British explorer (born 1960)

Jim McNeill is a British polar explorer, former scientist, presenter and keynote speaker, with nearly 40 years of exploration in the World's extreme environments.

In 2001 McNeill founded Ice Warrior Project, an organisation which gave "ordinary" people the opportunity to become modern-day polar explorers and achieve extraordinary feats of endurance and endeavour on purposeful, worthwhile expeditions of a citizen science nature. In October 2022 the Ice Warrior Project was expanded to become Global Warrior Project to include the other extreme environments Ocean, Desert, Mountain and Jungle.

The next domain was the ocean and the soft launch of Ocean Warrior in January 2023. Tasked with finding out what is happening to the oceans, the programme will consist of three vessels undertaking a total of 20,000 nautical miles of sailing expeditions starting in June 2025 and repeated every year for the next 10 years. These will be known as the #ResoluteExpeditions and will bring together a mix of scientists, students and citizen scientists to conduct ocean exploration. Core partners to date include: Plymouth Marine Laboratory, Marine Biological Association and the University of Plymouth.

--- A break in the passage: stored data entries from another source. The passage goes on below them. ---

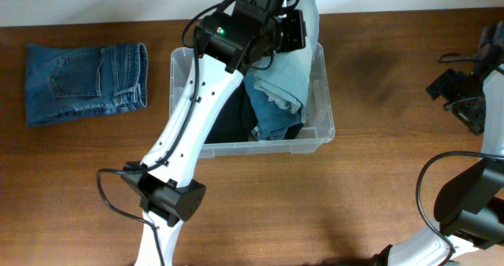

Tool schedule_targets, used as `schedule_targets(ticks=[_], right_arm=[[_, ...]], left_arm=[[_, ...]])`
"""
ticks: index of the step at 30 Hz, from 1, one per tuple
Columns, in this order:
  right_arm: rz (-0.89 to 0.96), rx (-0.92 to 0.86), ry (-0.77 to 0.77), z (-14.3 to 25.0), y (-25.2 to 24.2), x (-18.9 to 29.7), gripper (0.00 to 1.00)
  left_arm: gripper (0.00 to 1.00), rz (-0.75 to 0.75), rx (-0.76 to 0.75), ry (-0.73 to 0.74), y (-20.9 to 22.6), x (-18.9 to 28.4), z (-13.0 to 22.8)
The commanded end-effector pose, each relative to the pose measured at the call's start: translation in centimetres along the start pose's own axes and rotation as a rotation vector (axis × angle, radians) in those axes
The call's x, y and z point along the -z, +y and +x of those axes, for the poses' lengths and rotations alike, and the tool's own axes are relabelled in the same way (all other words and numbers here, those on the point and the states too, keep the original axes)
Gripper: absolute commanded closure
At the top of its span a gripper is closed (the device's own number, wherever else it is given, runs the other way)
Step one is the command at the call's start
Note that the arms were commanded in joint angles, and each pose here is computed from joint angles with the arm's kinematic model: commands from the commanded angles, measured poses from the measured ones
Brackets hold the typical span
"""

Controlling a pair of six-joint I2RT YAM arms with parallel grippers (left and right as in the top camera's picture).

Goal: Pack container

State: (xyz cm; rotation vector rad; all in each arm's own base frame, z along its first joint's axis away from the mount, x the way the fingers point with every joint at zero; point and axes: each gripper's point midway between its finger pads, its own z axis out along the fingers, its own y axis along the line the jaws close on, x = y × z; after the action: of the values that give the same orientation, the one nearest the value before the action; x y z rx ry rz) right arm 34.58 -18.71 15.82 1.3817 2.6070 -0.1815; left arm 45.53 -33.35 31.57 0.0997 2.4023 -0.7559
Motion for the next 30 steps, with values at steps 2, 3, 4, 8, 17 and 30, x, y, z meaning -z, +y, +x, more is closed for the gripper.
schedule_targets(ticks=[2,3,4,8,17,30], right_arm=[[0.012,-0.008,-0.003,0.0,-0.2,-0.1,0.02],[0.012,-0.008,-0.003,0.0,-0.2,-0.1,0.02],[0.012,-0.008,-0.003,0.0,-0.2,-0.1,0.02],[0.012,-0.008,-0.003,0.0,-0.2,-0.1,0.02],[0.012,-0.008,-0.003,0.0,-0.2,-0.1,0.02],[0.012,-0.008,-0.003,0.0,-0.2,-0.1,0.02]], left_arm=[[0.99,0.06,-0.018,-0.028,-3.0,0.7,0.1],[0.99,0.066,-0.022,-0.03,-3.3,0.7,0.2],[0.99,0.071,-0.025,-0.03,-3.6,0.8,0.3],[0.99,0.087,-0.029,-0.034,-4.1,1.1,0.2],[0.99,0.139,-0.03,0.013,-5.0,2.0,1.0],[0.99,0.067,-0.003,0.058,-3.3,1.7,2.2]])
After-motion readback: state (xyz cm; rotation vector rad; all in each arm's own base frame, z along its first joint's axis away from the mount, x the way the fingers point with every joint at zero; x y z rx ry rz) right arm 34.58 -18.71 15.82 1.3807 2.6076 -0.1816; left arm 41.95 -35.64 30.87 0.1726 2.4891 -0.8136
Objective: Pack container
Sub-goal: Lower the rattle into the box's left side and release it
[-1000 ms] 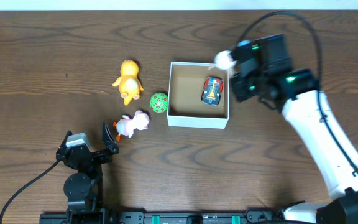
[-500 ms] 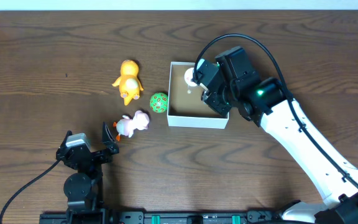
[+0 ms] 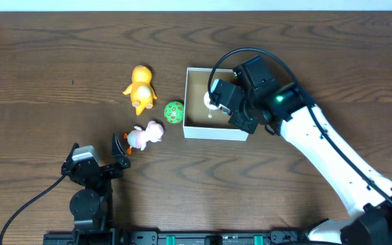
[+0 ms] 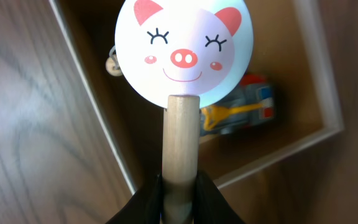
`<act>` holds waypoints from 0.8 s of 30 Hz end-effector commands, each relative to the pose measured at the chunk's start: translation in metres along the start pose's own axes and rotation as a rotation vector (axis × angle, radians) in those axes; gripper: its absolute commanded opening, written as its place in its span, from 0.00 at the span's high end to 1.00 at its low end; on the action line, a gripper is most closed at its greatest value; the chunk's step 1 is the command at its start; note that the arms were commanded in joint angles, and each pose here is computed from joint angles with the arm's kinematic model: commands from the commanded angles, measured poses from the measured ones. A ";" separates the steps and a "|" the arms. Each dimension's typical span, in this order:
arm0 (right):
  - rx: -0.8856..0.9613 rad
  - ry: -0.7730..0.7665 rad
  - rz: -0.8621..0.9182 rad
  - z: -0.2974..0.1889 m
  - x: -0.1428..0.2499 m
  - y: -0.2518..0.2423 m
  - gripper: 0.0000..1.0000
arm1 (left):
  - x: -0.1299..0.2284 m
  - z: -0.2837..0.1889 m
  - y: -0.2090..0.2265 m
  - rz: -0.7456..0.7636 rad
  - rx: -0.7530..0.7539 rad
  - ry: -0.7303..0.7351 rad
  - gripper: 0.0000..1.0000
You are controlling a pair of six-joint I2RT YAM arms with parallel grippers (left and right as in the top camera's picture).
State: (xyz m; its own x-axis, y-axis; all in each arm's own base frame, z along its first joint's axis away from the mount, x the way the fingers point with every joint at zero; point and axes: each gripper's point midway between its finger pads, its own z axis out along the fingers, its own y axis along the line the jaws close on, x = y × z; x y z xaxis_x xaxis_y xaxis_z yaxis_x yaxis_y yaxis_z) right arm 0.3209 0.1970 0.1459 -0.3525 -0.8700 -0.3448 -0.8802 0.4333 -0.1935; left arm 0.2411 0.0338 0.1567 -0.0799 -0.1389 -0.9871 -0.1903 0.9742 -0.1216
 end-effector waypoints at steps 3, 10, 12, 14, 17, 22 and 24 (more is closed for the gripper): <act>-0.057 0.088 -0.037 0.027 0.015 0.010 0.83 | 0.018 0.002 0.003 0.020 -0.009 0.044 0.02; -0.097 0.146 -0.033 0.044 0.026 0.016 0.85 | 0.018 0.002 0.003 0.020 -0.009 0.044 0.02; -0.099 0.148 -0.033 0.044 0.026 0.016 0.85 | 0.018 0.002 0.003 0.020 -0.009 0.044 0.02; -0.103 0.154 -0.033 0.044 0.027 0.017 0.85 | 0.018 0.002 0.003 0.020 -0.009 0.044 0.02; -0.120 0.178 -0.032 0.042 0.033 0.021 0.68 | 0.018 0.002 0.003 0.020 -0.009 0.044 0.02; -0.125 0.193 -0.032 0.041 0.037 0.023 0.57 | 0.018 0.002 0.003 0.020 -0.009 0.044 0.02; -0.123 0.194 -0.032 0.041 0.037 0.022 0.51 | 0.018 0.002 0.003 0.020 -0.009 0.044 0.02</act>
State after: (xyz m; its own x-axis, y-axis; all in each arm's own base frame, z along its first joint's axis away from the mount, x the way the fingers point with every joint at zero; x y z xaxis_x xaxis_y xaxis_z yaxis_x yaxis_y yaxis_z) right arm 0.3048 0.1841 0.0938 -0.3745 -0.9124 -0.1652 -0.9152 0.3923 -0.0919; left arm 0.2411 0.0338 0.1566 -0.0802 -0.1389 -0.9871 -0.1908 0.9741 -0.1216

== Early life and education ==
Born in 1960, in Chipping Barnet, North London, James Edward McNeill is the middle son of Irish immigrant, Richard McNeill and English nurse, Ann Elizabeth McNeill (née Bright). He describes his upbringing as “humble”, living for most of his formative years on a council estate in the Underhill region of Barnet.

McNeill attended Queen Elizabeth's Boys’ School in Barnet where he was not interested in matters academic and, instead, he concentrated on sporting prowess and disruptive practical jokes. Hoping to improve his academic performance, in 1977 his school sent him on a winter Outward Bound Course located in the heart of the Lake District, at Eskdale. Here, despite his youth (aged 16 years), he was put in charge of Young Patrol where he excelled in every aspect of outdoor pursuits, being described as a “bold and fearless climber, he proved to be very tenacious when faced with difficulties and persevered until they were overcome”. This early experience ignited Jim's passion for the outdoors and has led him to be an active rock climber and mountaineer ever since becoming a callout member of several mountain rescue teams in the military, Lake District and Scotland and also a mountaineering instructor for London Borough of Harrow and London Borough of Barnet, Youth and Communities instructing groups of underprivileged youths including their participation in the Duke of Edinburgh Award Scheme.

== Career ==
Despite scraping enough A levels to attend university he chose, instead, to write to 17 scientific establishments for a position in science. A week later he was employed by The Grassland Research Institute, Hurley, Berkshire where he worked in soil science identifying agricultural practices effecting ammonia volatilization from urea, groundwater pollution and ozone depletion over Antarctica as a result of ammonium nitrate fertilisers.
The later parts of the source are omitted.